The situation is creating a powder keg, raising the spectre of deadly confrontation and driving the evacuation of entire villages. It has also prompted questions about the Peruvian state’s commitment to safeguarding the lives of some of Earth’s last isolated tribes amid increased invasion of their territory.
The factors driving the tribes into contact are multifaceted. Experts say extractive industries, criminal economies and climate change are pushing them closer to villages, where they are exposed to various risks, including armed confrontation and contagion.
“The region is in tremendous crisis,” said Beatriz Huertas, an anthropologist who works closely with Indigenous peoples and Amazon organisations. “Illegal logging and drug trafficking is happening in their territory, and the state is not fulfilling its role to guarantee their sovereignty.”
While Peruvian law acknowledges the territorial rights of isolated peoples, it also allows for natural resource exploitation – even within protected areas – if deemed to be a “public necessity.” This allows logging and fossil fuel explorations to operate inside Indigenous reserves, and, in the absence of state protection, drug smugglers move through these areas.
Disrupted habitat
Peru is home to the second-largest population of isolated tribes on the planet after Brazil. Approximately 7,500 people from about 25 ethnic groups live in isolation or are in the early stages of contact with settled society.
Often erroneously characterised as “lost” tribes, living lives “frozen in the distant past”, isolated peoples have interacted with outside populations for generations, Huertas explained. As a result, Indigenous people “faced illness, violence and death”, she added. But following enslavement and the decimation of their populations, including during the rubber boom from the 1890s to the 1920s when Peruvian rubber was in high demand, many groups fled to remote headwaters, where their relatives remain today. “These are peoples who isolate themselves as a survival strategy,” she said.
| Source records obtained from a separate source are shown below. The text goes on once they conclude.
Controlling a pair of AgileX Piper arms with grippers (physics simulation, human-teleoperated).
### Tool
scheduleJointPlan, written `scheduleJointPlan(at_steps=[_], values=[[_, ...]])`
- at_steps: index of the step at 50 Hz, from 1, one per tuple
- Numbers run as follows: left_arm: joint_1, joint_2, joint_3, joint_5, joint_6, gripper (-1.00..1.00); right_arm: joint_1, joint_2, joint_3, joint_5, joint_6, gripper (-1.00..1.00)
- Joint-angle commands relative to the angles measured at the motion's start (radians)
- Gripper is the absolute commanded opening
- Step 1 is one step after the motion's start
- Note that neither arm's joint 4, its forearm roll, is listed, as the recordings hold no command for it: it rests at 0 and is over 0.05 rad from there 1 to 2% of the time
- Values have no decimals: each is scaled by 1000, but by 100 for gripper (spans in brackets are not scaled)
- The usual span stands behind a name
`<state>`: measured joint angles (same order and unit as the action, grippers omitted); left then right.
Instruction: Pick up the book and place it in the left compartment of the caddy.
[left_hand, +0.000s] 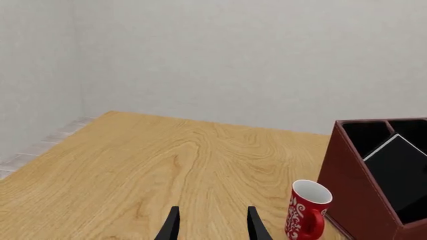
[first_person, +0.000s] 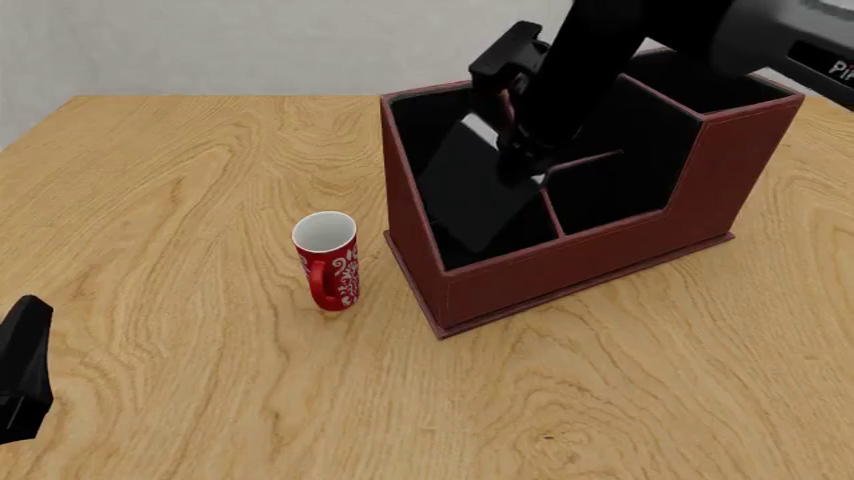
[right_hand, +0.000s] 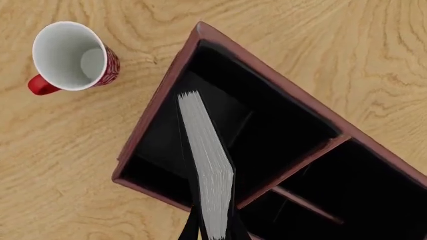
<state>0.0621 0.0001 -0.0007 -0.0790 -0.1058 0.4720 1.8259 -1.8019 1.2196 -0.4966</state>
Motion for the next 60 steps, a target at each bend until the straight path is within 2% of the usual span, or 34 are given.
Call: scheduleJointPlan(at_steps=[1, 28, 31, 42, 58, 59, 60], values=[[-1, 0, 0, 1, 3, 100, 10, 8, 0, -8, 39, -100], [-2, 0, 0, 7, 7, 100, 19, 21, 78, -72, 66, -100], [-2, 0, 0, 9, 9, 100, -11, 25, 99, -87, 39, -100], [1, 0, 0, 14, 14, 100, 9, 34, 123, -115, 61, -100], [-3, 0, 0, 13, 14, 100, -5, 29, 124, -116, 49, -100], [-3, 0, 0, 14, 15, 100, -4, 32, 114, -108, 53, 100], [-3, 0, 0, 14, 15, 100, -4, 32, 114, -108, 53, 100]])
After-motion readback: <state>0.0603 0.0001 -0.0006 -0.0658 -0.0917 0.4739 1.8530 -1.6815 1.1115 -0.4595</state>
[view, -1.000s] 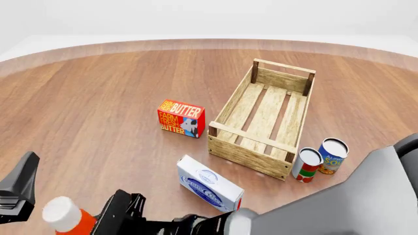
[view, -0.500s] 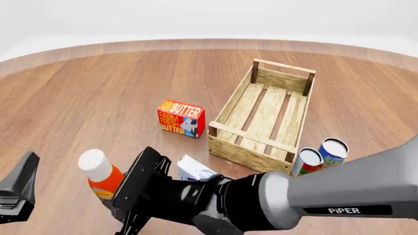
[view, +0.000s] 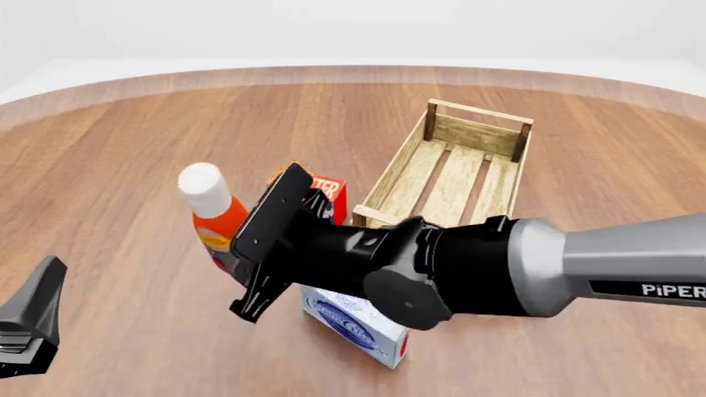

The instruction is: Pick up the ketchup, and put it in the wooden tray.

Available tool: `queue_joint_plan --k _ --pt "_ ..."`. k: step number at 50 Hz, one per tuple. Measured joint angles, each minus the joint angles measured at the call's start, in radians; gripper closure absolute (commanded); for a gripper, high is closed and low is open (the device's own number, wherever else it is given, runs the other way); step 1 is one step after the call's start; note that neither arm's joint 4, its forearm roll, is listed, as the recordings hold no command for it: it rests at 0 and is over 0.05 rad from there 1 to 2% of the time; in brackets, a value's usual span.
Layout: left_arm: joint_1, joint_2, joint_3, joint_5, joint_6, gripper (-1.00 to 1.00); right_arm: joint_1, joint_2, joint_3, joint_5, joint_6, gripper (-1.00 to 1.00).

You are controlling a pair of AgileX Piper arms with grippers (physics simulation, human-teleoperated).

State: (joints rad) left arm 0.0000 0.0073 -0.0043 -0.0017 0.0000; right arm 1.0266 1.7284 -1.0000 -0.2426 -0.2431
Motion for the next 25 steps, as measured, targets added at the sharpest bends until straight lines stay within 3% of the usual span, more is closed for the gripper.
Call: queue_joint_plan --k 25 --pt "0.0 0.0 0.0 0.0 0.0 -1.0 -0.23 -0.142 0.026 0.051 -0.057 1.0"
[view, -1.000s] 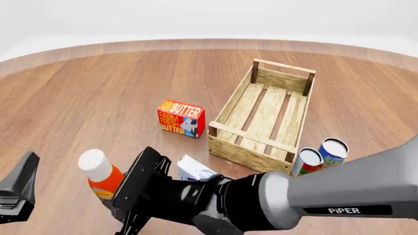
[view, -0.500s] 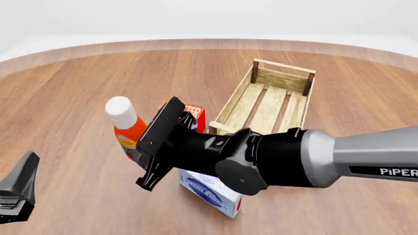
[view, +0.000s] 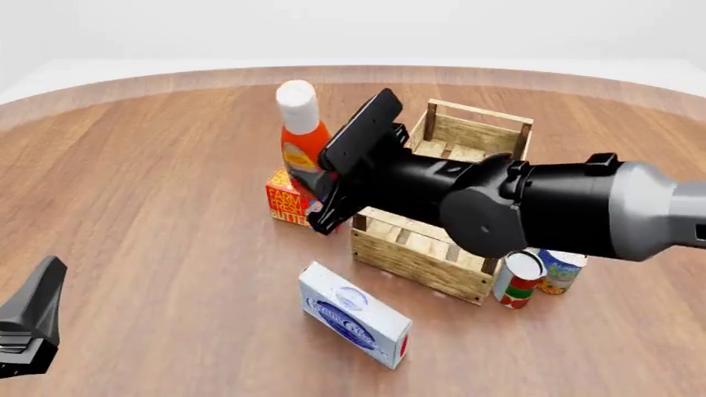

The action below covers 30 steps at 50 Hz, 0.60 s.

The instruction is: Pick up the ketchup, and put it in the wooden tray.

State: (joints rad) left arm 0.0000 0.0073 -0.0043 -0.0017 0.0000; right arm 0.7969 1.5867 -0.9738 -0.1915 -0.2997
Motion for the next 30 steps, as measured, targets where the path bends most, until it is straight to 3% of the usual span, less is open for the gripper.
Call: queue_joint_plan --k 30 --pt "0.0 0.0 0.0 0.0 0.0 -1.0 -0.323 -0.097 0.086 -0.021 0.012 1.0"
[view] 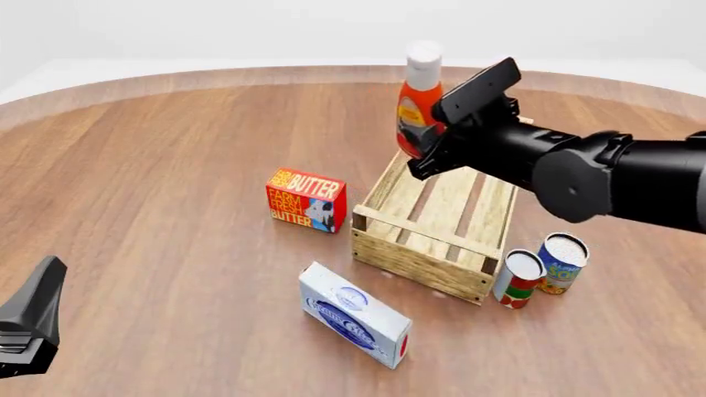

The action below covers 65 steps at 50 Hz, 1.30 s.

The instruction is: Pick up the ketchup, and put it in the wooden tray.

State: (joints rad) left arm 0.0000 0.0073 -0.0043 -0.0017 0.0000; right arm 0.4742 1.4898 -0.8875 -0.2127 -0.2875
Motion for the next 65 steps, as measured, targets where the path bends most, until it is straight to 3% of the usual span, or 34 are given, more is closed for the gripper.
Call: queue_joint_plan --k 24,65 --pt "0.0 0.0 0.0 0.0 0.0 -1.0 -0.161 0.112 0.03 -0.101 0.019 1.0" --pt "0.0 0.0 0.0 0.0 0.0 -1.0 -0.201 0.358 -0.001 -0.219 0.05 1.0"
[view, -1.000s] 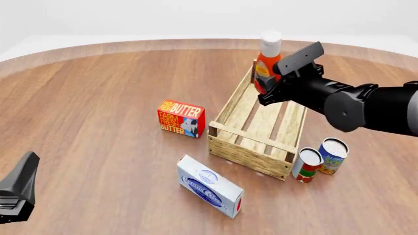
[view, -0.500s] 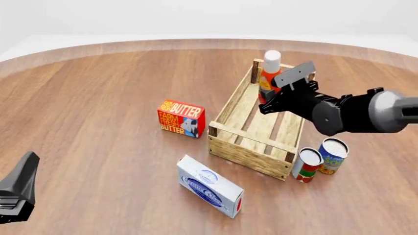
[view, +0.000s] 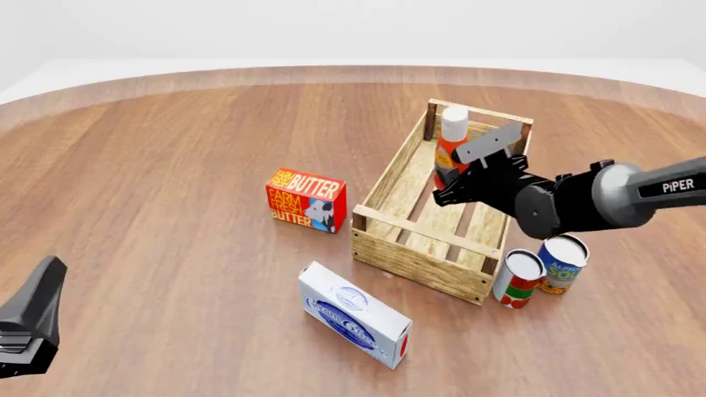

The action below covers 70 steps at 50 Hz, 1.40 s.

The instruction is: Pick up the ketchup, and put it in the wooden tray.

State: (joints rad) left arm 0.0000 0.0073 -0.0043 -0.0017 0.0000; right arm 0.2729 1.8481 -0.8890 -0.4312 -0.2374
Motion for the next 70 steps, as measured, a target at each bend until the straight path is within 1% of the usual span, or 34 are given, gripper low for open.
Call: queue_joint_plan --k 50,70 --pt "0.0 0.0 0.0 0.0 0.0 -1.0 -0.009 0.106 -0.001 -0.051 0.005 1.0" --pt "0.0 0.0 0.0 0.0 0.0 -1.0 -0.01 0.116 -0.005 -0.067 0.012 1.0"
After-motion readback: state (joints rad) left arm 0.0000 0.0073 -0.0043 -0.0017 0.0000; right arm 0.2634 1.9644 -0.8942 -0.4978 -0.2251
The greater Purus region, which extends eastward into neighbouring Brazil, is considered to be home to the largest concentration of isolated tribes on Earth. The Alto Purus National Park – an area more than half the size of Costa Rica – along with two protected reserves, serves as a migratory corridor for the Mashco Piro, the largest-known isolated tribe in the world, numbering more than 750 people, and about 300 Mastanahua, who share ethnolinguistic ties with the Huni Kuin and other settled tribes in Purus.
‘We are like watchmen’
Travelling upstream from Nueva Vida, Torres and Capitan enter another canopied ravine. Water levels are beginning to recede. They wade through the shin-deep water sifting for arrowheads or trails suspiciously blocked by branches. They also listen: Isolated peoples can be masterful imitators of wild game and monkeys.
“We are like watchmen,” said Torres. “We find fire pits, charred animal bones and palm huts they put up along beaches. It’s our job to report the evidence to authorities.”
Increased contact by isolated tribes in remote Amazon regions like Purus has led Peru’s government to recruit local Indigenous villagers like Torres and Capitan to work as protection agents.
Their innate knowledge of the forests, along with an ability to communicate government protocols in their native languages, has made protection agents’ work a vital tool for the state – both to monitor their territories and keep villagers alert should they encounter evidence of isolated tribes nearby.